N.Y. Banking Law § 604-A

Current through 2024 NY Law Chapter 443
Section 604-A - Transfer of fiduciary relationships
1. If any banking institution, including a bank or trust company, national banking association, savings bank, savings and loan association, federally chartered savings bank, federally chartered savings association, or a branch or agency of a foreign banking corporation licensed pursuant to article two of this chapter, located in this state, shall have transferred all or substantially all of its assets to another banking institution in a transaction subject to this chapter pursuant to a written agreement between the transferor and transferee whereby the transferee has assumed the deposit liabilities, if any, of the transferor and has agreed to assume all fiduciary relationships of the transferor, the transferee may file in the office of the superintendent a certificate in its name and under its seal, signed by its president, secretary or cashier, setting forth a copy of such agreement and stating that the transferee assumes all of the fiduciary relationships of the transferor pursuant to the provisions of this section; provided, however, that such certificate shall not be filed unless the approval of the superintendent shall have been endorsed thereon or annexed thereto before filing. In the case of a branch or agency licensed pursuant to article two of this chapter that seeks to participate in a transaction described in this section, such branch or agency shall be subject to the application and approval requirements governing acquisition transactions set forth in sections six hundred one-a and six hundred one-b of this article.
2. Upon the filing of such certificate in the office of the superintendent, all of the property, rights, powers and franchises of the transferor as fiduciary shall vest in the transferee and the transferee shall be deemed to have assumed all of the debts, liabilities, obligations and duties of the transferor as fiduciary, and to have succeeded to all the fiduciary relationships of the transferor, as fully and with the same effect as is provided in sections one hundred thirty-six-c and six hundred two of this chapter in the case of a merger, and any reference to the transferor as fiduciary in any capacity, contained in any contract, will or document, whether executed or taking effect before or after the filing of such certificate in the office of the superintendent, shall be considered a reference to the transferee if not inconsistent with the other provisions of the contract, will or document.
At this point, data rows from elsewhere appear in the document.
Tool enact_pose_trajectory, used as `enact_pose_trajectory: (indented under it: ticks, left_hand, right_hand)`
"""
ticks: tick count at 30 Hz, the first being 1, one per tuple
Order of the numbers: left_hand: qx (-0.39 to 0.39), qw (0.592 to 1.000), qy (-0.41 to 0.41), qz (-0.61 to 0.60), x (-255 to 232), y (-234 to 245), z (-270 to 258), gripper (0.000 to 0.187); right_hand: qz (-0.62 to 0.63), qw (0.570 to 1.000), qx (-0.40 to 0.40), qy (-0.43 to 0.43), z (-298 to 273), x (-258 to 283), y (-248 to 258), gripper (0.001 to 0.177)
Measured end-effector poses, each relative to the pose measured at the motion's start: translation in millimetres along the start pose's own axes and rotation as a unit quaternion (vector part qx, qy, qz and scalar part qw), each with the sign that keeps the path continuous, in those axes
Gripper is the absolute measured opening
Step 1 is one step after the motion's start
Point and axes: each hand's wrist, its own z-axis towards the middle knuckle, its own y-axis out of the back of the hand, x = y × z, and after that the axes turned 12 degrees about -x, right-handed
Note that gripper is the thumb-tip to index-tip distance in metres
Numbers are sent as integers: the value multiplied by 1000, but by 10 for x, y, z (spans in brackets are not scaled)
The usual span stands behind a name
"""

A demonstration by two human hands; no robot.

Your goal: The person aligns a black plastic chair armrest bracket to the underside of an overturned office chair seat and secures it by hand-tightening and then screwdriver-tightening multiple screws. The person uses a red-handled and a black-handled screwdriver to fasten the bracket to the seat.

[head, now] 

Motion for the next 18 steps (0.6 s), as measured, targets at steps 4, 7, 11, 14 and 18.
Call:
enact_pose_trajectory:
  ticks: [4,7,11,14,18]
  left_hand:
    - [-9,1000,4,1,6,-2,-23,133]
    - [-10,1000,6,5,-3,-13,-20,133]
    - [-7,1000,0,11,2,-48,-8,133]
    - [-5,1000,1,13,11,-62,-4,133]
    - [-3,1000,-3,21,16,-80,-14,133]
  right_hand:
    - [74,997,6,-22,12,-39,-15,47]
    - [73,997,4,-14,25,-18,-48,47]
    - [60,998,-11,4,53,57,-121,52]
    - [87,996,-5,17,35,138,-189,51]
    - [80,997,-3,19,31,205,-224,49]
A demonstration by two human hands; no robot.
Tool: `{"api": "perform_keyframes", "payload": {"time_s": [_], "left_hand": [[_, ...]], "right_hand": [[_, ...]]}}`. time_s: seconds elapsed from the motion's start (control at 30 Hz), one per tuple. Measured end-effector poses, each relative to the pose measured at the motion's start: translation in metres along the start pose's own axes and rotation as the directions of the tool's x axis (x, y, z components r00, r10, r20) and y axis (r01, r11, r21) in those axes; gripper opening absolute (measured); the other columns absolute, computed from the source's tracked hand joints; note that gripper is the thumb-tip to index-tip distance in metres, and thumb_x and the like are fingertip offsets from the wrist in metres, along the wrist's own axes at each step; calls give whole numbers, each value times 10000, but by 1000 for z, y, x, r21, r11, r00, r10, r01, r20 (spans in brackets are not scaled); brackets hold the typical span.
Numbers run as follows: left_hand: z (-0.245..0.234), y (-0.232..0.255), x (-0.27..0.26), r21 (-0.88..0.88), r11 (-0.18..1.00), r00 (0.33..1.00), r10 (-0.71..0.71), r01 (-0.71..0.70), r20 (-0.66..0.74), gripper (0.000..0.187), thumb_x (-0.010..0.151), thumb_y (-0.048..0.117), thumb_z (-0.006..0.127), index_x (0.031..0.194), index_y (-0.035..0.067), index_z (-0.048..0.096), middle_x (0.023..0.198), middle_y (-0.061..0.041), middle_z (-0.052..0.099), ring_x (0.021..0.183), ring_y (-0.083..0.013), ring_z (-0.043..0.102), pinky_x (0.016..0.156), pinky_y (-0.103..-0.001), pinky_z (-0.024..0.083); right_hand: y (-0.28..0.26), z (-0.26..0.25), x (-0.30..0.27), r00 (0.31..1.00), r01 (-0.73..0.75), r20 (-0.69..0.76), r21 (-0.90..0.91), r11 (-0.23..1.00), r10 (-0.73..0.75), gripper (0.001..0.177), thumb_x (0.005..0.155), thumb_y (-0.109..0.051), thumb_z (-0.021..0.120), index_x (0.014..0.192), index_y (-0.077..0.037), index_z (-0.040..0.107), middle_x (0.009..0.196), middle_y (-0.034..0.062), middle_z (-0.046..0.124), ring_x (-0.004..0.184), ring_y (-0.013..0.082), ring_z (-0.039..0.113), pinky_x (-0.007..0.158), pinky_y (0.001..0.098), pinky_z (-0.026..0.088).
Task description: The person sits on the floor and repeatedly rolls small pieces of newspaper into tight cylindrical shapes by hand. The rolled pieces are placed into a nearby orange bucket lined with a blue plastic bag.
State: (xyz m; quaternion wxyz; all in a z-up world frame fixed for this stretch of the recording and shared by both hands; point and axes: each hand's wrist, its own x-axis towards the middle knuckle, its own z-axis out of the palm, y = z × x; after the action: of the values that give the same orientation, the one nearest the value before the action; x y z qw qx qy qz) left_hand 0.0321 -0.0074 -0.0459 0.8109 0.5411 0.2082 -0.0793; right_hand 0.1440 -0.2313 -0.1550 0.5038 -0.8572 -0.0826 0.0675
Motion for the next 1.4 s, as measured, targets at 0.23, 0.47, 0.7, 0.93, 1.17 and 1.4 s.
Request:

3. For purposes of this section, the fiduciary relationships of the transferor shall include all relationships as agent, trustee, guardian, receiver, committee, conservator, executor, administrator, or other fiduciary in any capacity or for any purpose mentioned in section one hundred of this chapter, and all relationships of the transferor as bailee or depositary of personal property.
4. This section shall not be deemed to authorize a transferee to assume any fiduciary relationship of a kind which it would not otherwise have power to undertake and perform. Nothing in this section shall be deemed to authorize any such transferee to maintain as its own office any office previously maintained by the transferor, and authority, if any, to maintain any such office shall be governed by the applicable provisions of law other than this section. This section shall not be deemed to apply to contracts of the transferor for the leasing of safe deposit boxes or vaults.